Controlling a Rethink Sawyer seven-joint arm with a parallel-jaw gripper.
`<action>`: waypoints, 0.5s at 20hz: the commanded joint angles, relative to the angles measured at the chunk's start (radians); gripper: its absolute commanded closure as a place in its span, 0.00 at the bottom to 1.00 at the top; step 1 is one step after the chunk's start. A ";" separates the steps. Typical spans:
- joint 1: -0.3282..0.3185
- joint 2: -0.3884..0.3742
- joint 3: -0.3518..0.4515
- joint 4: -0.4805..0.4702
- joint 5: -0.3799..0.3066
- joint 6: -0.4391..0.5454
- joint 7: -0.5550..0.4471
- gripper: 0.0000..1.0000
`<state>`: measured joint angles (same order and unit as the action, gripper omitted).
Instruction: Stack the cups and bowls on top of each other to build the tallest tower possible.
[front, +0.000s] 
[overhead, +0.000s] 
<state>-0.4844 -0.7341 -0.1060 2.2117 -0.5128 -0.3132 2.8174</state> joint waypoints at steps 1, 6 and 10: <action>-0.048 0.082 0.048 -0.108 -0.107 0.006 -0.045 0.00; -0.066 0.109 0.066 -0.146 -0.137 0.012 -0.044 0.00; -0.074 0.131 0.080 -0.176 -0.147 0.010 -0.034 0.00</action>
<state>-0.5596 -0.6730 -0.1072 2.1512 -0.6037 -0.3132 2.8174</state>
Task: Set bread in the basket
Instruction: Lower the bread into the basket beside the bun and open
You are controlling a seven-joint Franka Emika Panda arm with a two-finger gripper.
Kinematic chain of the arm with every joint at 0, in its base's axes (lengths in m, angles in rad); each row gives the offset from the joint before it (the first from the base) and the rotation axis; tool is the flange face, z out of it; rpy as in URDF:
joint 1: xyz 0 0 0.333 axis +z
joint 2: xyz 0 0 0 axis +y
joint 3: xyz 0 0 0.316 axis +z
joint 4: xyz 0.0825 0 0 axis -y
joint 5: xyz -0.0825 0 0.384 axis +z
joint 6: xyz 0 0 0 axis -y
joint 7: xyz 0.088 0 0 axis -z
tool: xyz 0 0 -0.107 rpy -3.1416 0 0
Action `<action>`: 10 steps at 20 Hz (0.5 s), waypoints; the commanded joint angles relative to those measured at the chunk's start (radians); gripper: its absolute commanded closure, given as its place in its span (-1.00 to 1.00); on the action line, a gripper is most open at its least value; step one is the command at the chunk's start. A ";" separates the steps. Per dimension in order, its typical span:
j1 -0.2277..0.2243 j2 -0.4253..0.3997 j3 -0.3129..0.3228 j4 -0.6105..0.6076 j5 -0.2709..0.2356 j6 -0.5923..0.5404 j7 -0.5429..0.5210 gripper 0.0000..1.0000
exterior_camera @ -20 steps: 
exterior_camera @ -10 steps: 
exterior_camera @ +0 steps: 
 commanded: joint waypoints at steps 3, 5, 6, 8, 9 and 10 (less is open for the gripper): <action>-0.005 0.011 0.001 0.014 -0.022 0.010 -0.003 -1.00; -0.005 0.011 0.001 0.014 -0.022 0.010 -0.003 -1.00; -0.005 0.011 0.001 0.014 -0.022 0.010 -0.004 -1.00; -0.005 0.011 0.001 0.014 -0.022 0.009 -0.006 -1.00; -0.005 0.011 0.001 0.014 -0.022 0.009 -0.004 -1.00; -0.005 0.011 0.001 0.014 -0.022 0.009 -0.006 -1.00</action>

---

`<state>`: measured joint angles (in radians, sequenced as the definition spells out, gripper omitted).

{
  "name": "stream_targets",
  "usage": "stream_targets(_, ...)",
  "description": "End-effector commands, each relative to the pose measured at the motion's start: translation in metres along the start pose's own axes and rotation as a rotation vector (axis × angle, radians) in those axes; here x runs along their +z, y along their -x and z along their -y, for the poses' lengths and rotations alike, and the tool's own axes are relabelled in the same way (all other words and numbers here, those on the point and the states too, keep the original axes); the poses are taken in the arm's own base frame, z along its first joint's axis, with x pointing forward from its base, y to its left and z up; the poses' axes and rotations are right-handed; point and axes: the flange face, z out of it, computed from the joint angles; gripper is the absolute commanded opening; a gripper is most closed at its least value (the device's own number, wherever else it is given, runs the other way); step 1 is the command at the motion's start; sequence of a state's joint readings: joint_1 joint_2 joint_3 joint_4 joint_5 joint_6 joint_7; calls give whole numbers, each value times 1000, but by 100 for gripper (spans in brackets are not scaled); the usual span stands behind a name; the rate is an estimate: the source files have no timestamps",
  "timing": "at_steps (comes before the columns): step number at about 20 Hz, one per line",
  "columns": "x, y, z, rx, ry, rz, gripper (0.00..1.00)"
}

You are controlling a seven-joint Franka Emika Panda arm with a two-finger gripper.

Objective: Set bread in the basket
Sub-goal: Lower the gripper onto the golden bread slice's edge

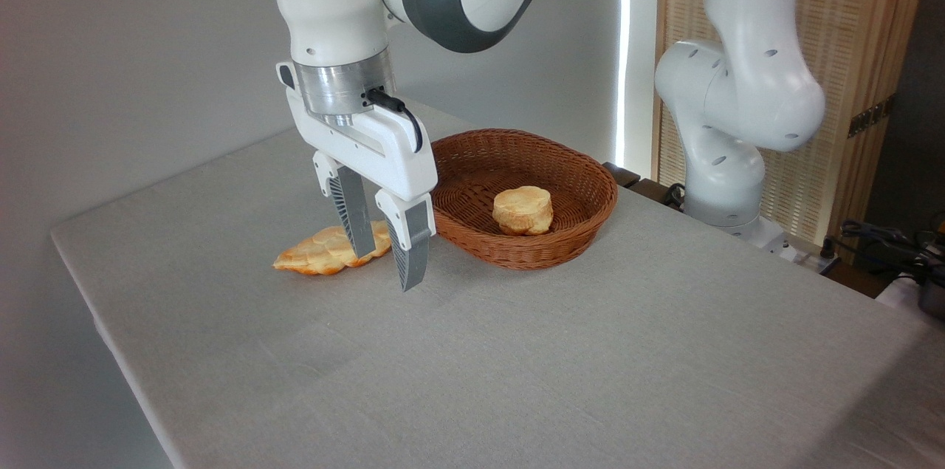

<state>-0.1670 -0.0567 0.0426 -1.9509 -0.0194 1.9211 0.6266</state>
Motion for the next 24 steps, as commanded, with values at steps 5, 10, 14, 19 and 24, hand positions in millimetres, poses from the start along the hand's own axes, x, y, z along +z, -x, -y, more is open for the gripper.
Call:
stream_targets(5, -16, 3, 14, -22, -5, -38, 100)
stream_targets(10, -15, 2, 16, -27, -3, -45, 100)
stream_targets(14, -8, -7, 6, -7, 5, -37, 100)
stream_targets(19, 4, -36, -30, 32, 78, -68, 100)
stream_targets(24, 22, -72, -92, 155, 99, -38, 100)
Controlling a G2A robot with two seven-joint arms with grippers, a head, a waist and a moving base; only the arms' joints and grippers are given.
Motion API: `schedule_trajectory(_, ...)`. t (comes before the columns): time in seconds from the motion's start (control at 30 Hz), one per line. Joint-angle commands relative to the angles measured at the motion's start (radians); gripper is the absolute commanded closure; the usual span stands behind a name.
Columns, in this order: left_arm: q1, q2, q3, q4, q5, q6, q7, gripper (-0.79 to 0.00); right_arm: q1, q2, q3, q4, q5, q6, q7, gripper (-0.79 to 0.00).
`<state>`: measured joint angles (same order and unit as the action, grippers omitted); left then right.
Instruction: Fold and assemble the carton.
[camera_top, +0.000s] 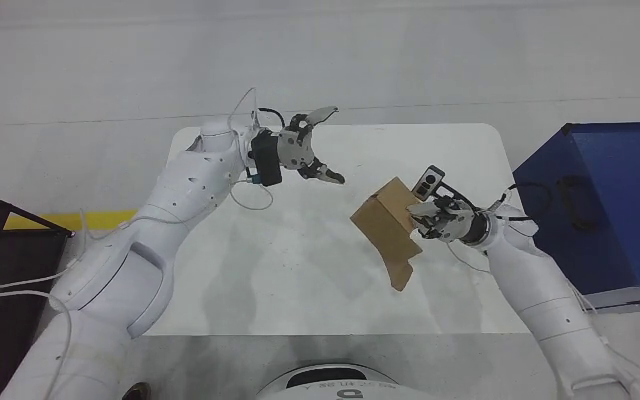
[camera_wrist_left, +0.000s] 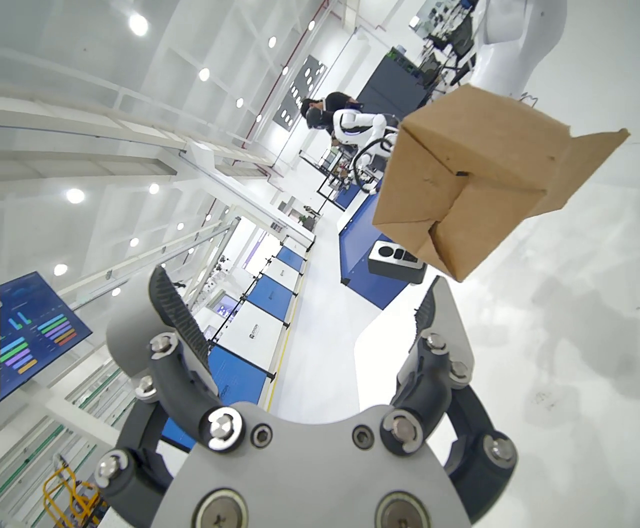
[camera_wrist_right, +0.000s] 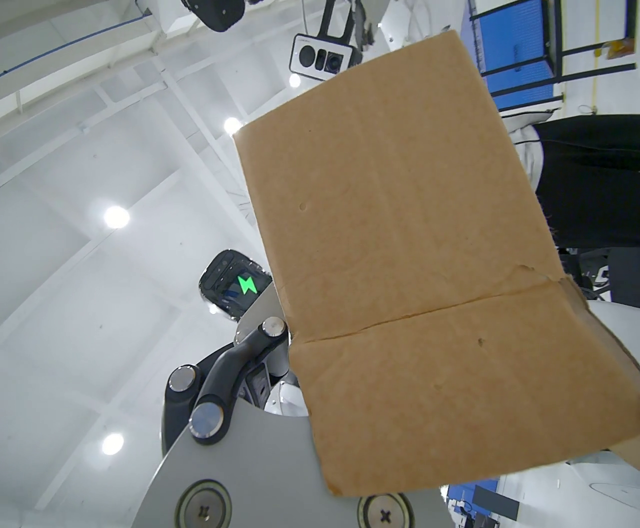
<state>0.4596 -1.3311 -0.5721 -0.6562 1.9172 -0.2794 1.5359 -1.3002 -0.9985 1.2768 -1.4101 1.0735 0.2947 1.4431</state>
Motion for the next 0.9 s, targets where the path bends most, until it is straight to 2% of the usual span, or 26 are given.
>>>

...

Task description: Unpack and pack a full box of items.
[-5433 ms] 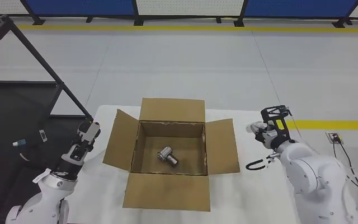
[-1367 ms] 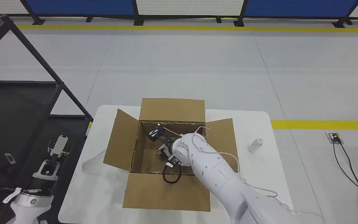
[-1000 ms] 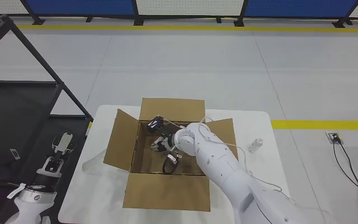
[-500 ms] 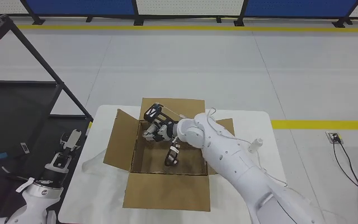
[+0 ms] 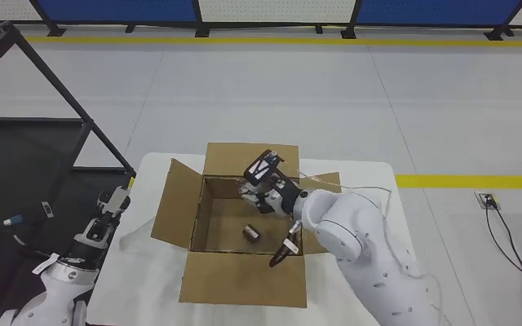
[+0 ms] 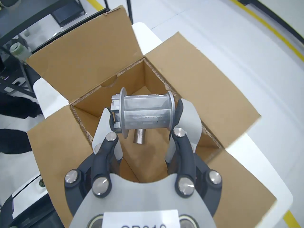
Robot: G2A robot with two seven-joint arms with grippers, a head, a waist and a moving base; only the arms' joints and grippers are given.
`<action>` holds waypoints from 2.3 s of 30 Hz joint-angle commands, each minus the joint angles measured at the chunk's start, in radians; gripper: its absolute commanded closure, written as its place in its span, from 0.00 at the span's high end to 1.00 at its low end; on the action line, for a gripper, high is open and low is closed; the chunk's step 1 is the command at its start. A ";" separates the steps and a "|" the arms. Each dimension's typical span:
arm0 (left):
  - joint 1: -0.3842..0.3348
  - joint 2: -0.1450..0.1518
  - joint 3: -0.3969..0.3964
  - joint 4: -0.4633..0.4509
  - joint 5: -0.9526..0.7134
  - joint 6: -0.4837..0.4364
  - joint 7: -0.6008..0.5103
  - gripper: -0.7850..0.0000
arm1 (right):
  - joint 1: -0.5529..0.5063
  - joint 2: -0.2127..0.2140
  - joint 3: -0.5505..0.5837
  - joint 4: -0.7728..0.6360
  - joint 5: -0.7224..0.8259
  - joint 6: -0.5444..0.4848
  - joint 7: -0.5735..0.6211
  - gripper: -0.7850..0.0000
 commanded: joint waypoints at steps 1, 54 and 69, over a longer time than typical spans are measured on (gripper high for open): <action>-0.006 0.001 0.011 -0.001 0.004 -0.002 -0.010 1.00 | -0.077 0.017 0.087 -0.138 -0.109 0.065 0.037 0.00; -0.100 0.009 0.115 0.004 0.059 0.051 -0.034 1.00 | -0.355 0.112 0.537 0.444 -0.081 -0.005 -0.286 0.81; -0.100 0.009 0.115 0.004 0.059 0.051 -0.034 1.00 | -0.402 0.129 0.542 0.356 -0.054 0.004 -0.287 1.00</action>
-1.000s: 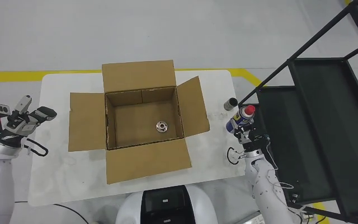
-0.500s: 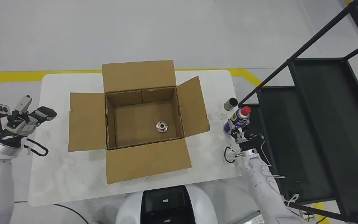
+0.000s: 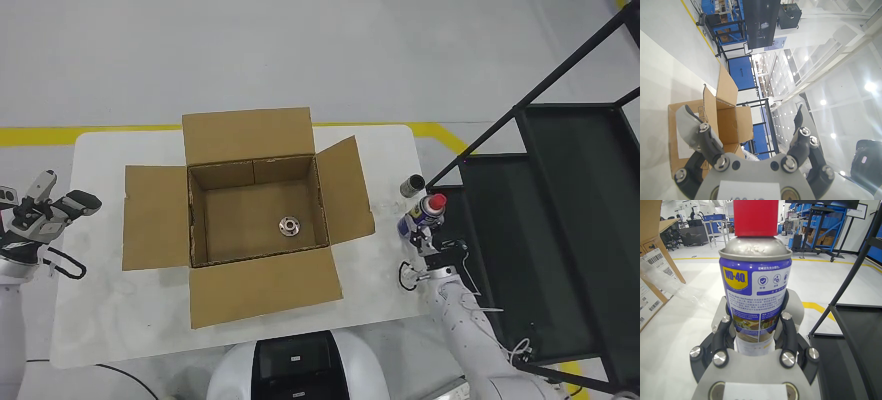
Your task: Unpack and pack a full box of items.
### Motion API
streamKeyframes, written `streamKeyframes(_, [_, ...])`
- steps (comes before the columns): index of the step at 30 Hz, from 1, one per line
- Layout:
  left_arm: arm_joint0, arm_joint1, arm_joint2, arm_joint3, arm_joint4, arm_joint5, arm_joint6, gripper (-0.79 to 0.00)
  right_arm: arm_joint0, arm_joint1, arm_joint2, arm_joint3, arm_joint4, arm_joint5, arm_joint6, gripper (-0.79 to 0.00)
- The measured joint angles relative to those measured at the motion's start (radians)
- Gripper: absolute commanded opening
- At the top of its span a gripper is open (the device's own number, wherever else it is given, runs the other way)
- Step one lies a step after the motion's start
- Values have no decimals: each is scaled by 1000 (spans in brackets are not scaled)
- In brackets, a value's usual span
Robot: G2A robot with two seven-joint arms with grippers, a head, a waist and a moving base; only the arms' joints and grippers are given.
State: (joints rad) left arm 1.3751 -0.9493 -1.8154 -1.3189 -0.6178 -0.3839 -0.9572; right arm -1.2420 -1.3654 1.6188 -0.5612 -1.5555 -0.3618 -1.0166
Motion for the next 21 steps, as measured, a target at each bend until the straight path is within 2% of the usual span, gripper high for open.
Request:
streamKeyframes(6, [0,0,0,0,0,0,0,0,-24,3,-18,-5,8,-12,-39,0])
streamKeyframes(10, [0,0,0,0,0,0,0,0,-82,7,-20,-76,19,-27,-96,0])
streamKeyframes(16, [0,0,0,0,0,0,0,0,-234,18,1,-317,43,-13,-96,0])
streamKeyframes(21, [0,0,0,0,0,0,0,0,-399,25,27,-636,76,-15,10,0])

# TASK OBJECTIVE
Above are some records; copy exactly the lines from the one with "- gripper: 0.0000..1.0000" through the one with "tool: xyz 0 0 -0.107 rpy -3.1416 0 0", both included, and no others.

# EXERCISE RESPONSE
- gripper: 0.0000..1.0000
`<state>`: measured joint angles (same order and unit as the action, gripper omitted).
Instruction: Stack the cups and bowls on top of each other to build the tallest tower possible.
[front, +0.000s] 
[overhead, +0.000s] 
<state>-0.4844 -0.7341 -0.1060 2.2117 -0.5128 -0.3132 2.8174</state> joint waypoints at steps 1, 6 and 10: <action>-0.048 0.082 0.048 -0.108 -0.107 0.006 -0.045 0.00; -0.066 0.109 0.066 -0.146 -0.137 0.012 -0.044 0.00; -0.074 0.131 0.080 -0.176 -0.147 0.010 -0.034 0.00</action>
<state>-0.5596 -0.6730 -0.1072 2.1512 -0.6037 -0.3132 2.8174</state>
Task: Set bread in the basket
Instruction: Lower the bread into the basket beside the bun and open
You are controlling a seven-joint Franka Emika Panda arm with a two-finger gripper.
Kinematic chain of the arm with every joint at 0, in its base's axes (lengths in m, angles in rad); each row gives the offset from the joint before it (the first from the base) and the rotation axis; tool is the flange face, z out of it; rpy as in URDF:
joint 1: xyz 0 0 0.333 axis +z
joint 2: xyz 0 0 0 axis +y
joint 3: xyz 0 0 0.316 axis +z
joint 4: xyz 0.0825 0 0 axis -y
joint 5: xyz -0.0825 0 0.384 axis +z
joint 6: xyz 0 0 0 axis -y
joint 7: xyz 0.088 0 0 axis -z
tool: xyz 0 0 -0.107 rpy -3.1416 0 0

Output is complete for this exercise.